* TASK OBJECTIVE
Skip the pictures. Retype exactly, and only, the lines between the line holding "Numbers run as" and the last line below, inclusive.

-*-

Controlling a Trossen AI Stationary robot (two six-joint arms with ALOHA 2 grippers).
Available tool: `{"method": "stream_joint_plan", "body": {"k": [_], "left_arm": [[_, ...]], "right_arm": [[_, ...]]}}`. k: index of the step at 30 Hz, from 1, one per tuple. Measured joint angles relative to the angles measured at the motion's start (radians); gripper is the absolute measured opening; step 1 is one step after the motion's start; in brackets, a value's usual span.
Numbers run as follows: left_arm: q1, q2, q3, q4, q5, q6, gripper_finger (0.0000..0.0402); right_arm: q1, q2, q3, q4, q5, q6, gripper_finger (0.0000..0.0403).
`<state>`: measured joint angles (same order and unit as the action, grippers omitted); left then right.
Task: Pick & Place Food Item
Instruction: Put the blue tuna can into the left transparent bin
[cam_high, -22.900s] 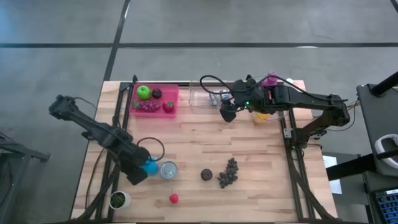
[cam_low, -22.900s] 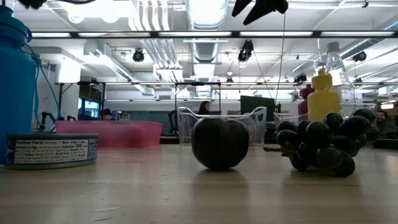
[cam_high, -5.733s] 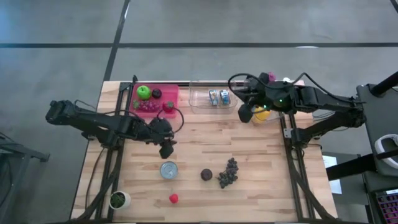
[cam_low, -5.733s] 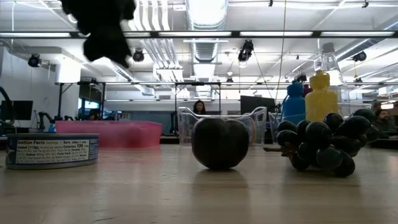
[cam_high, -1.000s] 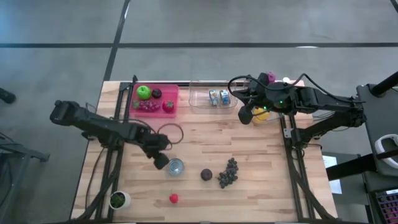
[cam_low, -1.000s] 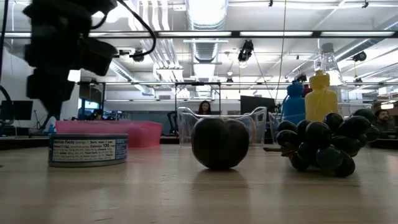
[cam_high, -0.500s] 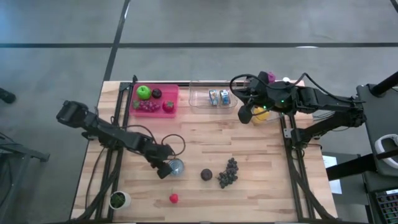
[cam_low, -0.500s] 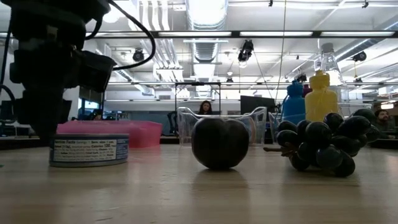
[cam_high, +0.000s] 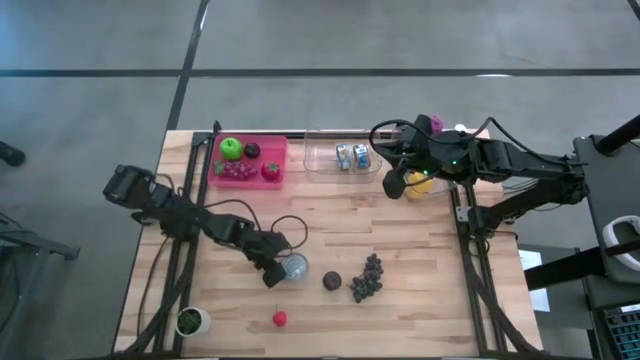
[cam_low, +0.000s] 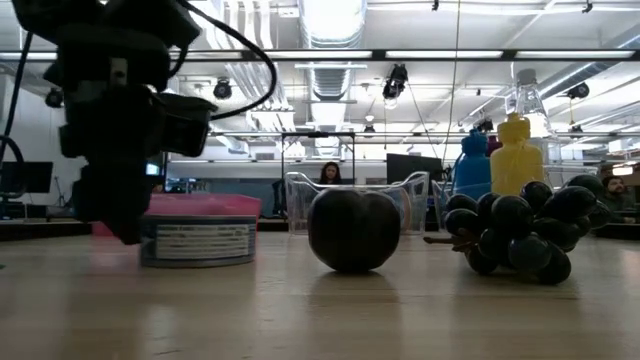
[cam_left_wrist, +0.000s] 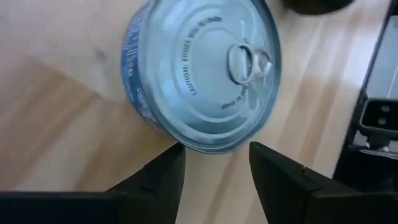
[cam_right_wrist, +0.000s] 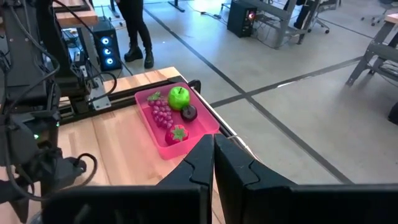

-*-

* SOLUTION TO THE EXERCISE
Numbers run as follows: left_arm: q1, q2, q3, q4, q5, q6, gripper_finger (0.0000..0.0402); right_arm: q1, q2, q3, q4, q5, q6, gripper_finger (0.0000..0.0403).
`<state>`: measured joint angles (same order and unit as the action, grippers omitted); left then right.
Task: Pick & Place Food Item
Instruction: Put the blue tuna can into the left transparent bin
[cam_high, -22.900s] 
[cam_low, -22.900s] 
[cam_high, -5.733s] 
[cam_low, -5.733s] 
[cam_high, -1.000s] 
[cam_low, -1.000s] 
[cam_high, -0.500s] 
[cam_low, -0.500s] 
[cam_high, +0.000s] 
[cam_low, +0.000s] 
[cam_left_wrist, +0.000s] 
[cam_right_wrist, +0.000s] 

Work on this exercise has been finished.